This is true, and not entirely a good thing. I was interviewing new technical
hires within a year or two at the organization. I asked stupid nerd questions
(if you knew C++ like you claimed, you'd know the ins and outs of this
template expansion), instead of important ones like: if you're stuck, will you
ask for help, or just silently beat your head against the wall and not have
anything to show weeks later?

> An environment that encourages learning and experimentation keeps engineers
> more motivated than one that stifles its technical talent.

It's also an environment that encourages reinvention of the wheel, especially
by younger engineers with little supervision that don't necessarily realize
that a particular wheel already exists and is ready to use.

> One of the best skills you can learn if you intend to work for a startup is
> the ability to figure out things on your own.

This is an existential issue at a startup, and particularly important if
you're fresh out of college, because you don't know anything and thus must
learn everything. This is both good and bad. On one hand, I learned a lot more
in a short time than my friends that went to work for big organizations. On
the other hand, I always felt like I never really learned how to do things
"right" because a startup is a setting where you don't necessarily have the
time to dot your I's and cross your T's.

> It seems like startups move faster and create solutions to difficult
> problems more efficiently than large companies, but the truth is that they
> normally have a lower quality threshold than their corporate counterparts.

This rings true to me. It was really a revelation to me when I joined a large
organization for the first time. It was a well oiled machine, with roles for
everyone and someone whose job it was to do anything that needed to be done.
Startups have many advantages, but they're not necessarily productive or
efficient places.[1] You can spend a lot of time yak shaving at a startup.

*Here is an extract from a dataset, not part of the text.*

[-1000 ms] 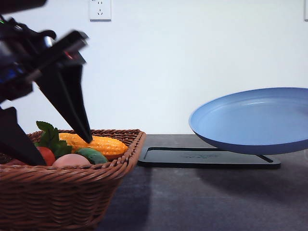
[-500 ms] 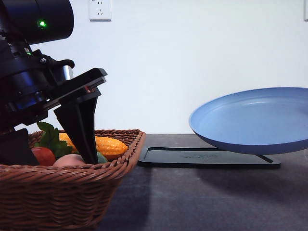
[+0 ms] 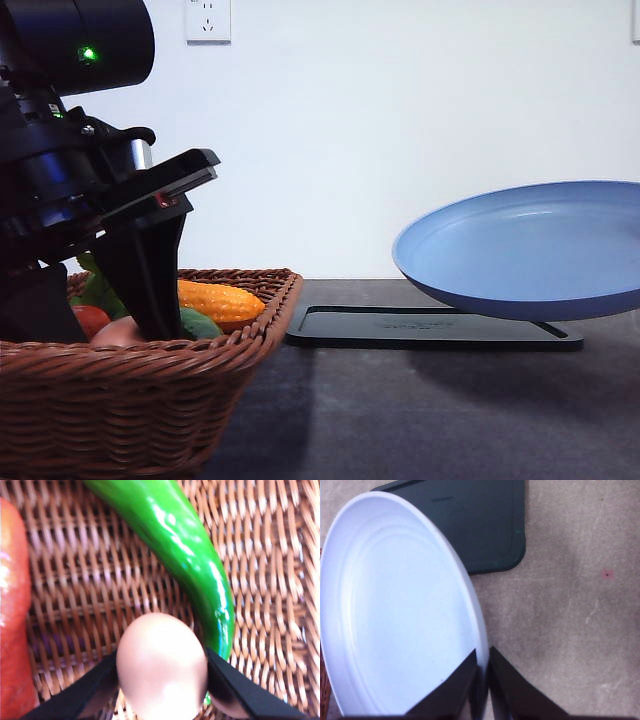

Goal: Transfer egg from basket to plate and serve

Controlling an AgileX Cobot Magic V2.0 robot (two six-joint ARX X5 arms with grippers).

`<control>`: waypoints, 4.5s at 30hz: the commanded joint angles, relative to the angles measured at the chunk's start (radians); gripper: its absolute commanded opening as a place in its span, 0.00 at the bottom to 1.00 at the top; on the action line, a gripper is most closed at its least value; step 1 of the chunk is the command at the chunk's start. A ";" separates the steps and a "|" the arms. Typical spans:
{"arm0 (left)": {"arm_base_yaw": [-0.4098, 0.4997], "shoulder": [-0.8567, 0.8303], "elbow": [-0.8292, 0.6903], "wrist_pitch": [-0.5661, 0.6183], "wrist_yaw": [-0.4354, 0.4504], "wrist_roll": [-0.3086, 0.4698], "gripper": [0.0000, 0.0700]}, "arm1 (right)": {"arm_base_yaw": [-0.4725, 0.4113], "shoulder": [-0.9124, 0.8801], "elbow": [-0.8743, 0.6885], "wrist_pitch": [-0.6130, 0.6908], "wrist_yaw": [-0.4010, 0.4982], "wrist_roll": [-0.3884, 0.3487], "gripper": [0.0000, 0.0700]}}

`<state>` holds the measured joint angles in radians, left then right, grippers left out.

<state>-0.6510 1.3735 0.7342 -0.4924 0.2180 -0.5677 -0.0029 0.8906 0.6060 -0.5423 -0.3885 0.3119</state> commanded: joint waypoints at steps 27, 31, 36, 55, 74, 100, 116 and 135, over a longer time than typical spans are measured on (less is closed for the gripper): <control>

Anyway, I'd do it over again in a heartbeat, but I'm not sure if I'd advise
someone to go to a startup straight out of school.[2] Maybe one of those well-
funded, well-established ones where they're far enough along to have real
internal processes and real management, but I'd save the "three guys in a
basement" stuff for later, when you know what you're doing. Again, YMMV.

[1] Of course, I imagine they can be if we're talking about a shop run mostly
by highly experienced engineers. But in general, I think big organizations are
better at getting more output from less-skilled labor.

[2] At least if you intend to make programming a long-term career. If your
intention is to jump over to the business side relatively soon, that advice
would change. You'll get _far_ more exposure to the business side at a startup
than you will at a large company.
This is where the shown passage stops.